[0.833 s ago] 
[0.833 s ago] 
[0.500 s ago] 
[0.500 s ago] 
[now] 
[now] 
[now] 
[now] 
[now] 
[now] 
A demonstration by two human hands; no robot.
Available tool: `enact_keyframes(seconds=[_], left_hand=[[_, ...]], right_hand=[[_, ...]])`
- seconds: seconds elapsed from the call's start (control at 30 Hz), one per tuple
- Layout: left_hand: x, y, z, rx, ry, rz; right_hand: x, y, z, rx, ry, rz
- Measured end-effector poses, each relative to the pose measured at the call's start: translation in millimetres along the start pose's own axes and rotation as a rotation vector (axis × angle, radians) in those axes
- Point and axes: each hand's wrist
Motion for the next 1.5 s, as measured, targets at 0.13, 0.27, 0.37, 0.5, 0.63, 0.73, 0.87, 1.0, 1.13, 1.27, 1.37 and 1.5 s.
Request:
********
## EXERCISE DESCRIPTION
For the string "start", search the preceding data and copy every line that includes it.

## EXERCISE RESPONSE
- seconds: seconds elapsed from the call's start (control at 30 Hz), one per tuple
- Measured end-effector poses, each relative to the pose measured at the call's start: translation in millimetres along the start pose's own axes and rotation as a rotation vector (axis × angle, radians) in those axes

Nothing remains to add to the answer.